An exact transcript of the records is what this task asks for.

*** DATA TO PROCESS ***

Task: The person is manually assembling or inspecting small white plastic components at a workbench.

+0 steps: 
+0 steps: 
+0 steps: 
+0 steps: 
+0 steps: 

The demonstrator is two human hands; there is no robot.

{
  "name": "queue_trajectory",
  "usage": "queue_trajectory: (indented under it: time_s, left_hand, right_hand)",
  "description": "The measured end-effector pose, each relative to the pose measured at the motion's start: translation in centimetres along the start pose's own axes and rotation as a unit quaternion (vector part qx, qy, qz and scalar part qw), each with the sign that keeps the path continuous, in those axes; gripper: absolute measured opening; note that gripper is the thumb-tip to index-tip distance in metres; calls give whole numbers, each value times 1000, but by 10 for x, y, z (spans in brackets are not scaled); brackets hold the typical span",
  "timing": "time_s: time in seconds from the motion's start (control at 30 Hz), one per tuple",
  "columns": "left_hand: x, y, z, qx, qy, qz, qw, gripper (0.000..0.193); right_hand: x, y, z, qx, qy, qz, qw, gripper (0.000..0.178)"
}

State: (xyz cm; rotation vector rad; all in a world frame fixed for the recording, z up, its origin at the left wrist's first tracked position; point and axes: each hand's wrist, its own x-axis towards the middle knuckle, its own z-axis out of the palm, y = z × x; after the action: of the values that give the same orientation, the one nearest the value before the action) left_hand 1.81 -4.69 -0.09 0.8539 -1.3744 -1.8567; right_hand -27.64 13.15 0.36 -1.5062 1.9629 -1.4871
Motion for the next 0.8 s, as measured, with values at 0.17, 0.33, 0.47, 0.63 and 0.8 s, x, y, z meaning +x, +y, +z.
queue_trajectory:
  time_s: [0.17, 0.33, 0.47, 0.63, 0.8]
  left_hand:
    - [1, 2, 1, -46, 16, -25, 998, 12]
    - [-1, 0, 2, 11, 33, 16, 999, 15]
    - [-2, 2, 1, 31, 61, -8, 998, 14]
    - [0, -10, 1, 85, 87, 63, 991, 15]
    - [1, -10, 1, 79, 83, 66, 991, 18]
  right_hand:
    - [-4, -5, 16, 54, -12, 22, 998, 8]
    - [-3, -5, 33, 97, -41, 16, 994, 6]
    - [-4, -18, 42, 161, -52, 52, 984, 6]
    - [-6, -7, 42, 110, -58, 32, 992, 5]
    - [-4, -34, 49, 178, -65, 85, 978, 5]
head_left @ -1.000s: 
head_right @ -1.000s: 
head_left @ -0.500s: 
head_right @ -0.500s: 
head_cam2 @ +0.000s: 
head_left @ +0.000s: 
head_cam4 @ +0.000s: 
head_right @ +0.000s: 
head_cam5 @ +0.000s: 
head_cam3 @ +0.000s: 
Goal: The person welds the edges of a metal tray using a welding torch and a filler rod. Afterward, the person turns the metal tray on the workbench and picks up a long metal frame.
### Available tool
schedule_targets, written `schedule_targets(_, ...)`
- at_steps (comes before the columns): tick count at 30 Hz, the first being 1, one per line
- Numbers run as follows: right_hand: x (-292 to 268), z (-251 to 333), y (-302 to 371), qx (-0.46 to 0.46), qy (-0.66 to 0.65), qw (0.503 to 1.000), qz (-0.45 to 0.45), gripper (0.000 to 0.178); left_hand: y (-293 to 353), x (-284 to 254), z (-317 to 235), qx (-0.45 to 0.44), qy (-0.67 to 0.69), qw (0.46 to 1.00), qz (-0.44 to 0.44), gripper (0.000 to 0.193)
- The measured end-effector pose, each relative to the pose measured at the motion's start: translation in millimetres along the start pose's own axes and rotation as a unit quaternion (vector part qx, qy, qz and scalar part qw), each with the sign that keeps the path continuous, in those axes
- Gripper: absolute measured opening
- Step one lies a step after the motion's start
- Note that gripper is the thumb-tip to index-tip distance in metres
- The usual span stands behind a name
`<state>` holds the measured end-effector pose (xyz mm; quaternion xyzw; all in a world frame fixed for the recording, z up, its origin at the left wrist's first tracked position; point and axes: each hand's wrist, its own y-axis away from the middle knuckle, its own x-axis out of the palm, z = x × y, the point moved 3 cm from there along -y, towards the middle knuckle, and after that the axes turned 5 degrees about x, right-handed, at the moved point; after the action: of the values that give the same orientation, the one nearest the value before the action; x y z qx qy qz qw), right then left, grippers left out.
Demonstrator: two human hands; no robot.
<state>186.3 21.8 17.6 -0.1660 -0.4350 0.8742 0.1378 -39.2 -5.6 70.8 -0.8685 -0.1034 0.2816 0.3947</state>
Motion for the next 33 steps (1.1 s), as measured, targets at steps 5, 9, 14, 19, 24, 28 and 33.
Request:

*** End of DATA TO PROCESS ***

● YOUR RESPONSE:
Task: The person is manually assembling or inspecting small white plastic components at a workbench.

+0 steps: 
+0 steps: 
+0 steps: 
+0 steps: 
+0 steps: 

The demonstrator is two human hands; there is no robot.

{
  "name": "queue_trajectory",
  "usage": "queue_trajectory: (indented under it: time_s, left_hand, right_hand)",
  "description": "The measured end-effector pose, each relative to the pose measured at the motion's start: translation in centimetres along the start pose's own axes and rotation as a unit quaternion (vector part qx, qy, qz and scalar part qw), each with the sign that keeps the path continuous, in those axes; gripper: absolute measured opening; note that gripper is the thumb-tip to index-tip distance in metres; calls give whole numbers, each value times 1000, but by 10 for x, y, z (spans in brackets are not scaled); brackets hold the typical span",
  "timing": "time_s: time in seconds from the motion's start (control at 30 Hz), one per tuple",
  "columns": "left_hand: x, y, z, qx, qy, qz, qw, gripper (0.000..0.193); right_hand: x, y, z, qx, qy, qz, qw, gripper (0.000..0.178)"
}

State: (xyz cm; rotation vector rad; all in a world frame fixed for the recording, z up, its origin at the left wrist's first tracked position; point and axes: each hand's wrist, its own x-axis towards the middle knuckle, its own z-axis out of the palm, y = z × x; after the action: of the values that give the same orientation, the one nearest the value before the action) left_hand 1.81 -4.69 -0.09 0.8539 -1.3744 -1.8567; right_hand -27.64 13.15 0.36 -1.5062 1.9629 -1.4871
Motion for the next 0.8 s, as measured, with values at 0.17, 0.33, 0.47, 0.63 and 0.8 s, x, y, z meaning +x, +y, +z.
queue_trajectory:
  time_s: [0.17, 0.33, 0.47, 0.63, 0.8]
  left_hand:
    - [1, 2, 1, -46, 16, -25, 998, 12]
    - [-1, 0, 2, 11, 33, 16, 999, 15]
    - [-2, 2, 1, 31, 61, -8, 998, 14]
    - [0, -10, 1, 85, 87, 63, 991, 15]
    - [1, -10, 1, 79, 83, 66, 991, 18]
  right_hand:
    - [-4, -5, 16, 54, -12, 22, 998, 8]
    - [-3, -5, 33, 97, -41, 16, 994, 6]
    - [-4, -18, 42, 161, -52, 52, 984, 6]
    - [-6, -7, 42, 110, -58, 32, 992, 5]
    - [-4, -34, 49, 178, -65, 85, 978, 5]
head_left @ -1.000s: 
head_right @ -1.000s: 
head_left @ -0.500s: 
head_right @ -0.500s: 
head_cam2 @ +0.000s: 
head_left @ +0.000s: 
head_cam4 @ +0.000s: 
head_right @ +0.000s: 
head_cam5 @ +0.000s: 
head_cam3 @ +0.000s: 
Goal: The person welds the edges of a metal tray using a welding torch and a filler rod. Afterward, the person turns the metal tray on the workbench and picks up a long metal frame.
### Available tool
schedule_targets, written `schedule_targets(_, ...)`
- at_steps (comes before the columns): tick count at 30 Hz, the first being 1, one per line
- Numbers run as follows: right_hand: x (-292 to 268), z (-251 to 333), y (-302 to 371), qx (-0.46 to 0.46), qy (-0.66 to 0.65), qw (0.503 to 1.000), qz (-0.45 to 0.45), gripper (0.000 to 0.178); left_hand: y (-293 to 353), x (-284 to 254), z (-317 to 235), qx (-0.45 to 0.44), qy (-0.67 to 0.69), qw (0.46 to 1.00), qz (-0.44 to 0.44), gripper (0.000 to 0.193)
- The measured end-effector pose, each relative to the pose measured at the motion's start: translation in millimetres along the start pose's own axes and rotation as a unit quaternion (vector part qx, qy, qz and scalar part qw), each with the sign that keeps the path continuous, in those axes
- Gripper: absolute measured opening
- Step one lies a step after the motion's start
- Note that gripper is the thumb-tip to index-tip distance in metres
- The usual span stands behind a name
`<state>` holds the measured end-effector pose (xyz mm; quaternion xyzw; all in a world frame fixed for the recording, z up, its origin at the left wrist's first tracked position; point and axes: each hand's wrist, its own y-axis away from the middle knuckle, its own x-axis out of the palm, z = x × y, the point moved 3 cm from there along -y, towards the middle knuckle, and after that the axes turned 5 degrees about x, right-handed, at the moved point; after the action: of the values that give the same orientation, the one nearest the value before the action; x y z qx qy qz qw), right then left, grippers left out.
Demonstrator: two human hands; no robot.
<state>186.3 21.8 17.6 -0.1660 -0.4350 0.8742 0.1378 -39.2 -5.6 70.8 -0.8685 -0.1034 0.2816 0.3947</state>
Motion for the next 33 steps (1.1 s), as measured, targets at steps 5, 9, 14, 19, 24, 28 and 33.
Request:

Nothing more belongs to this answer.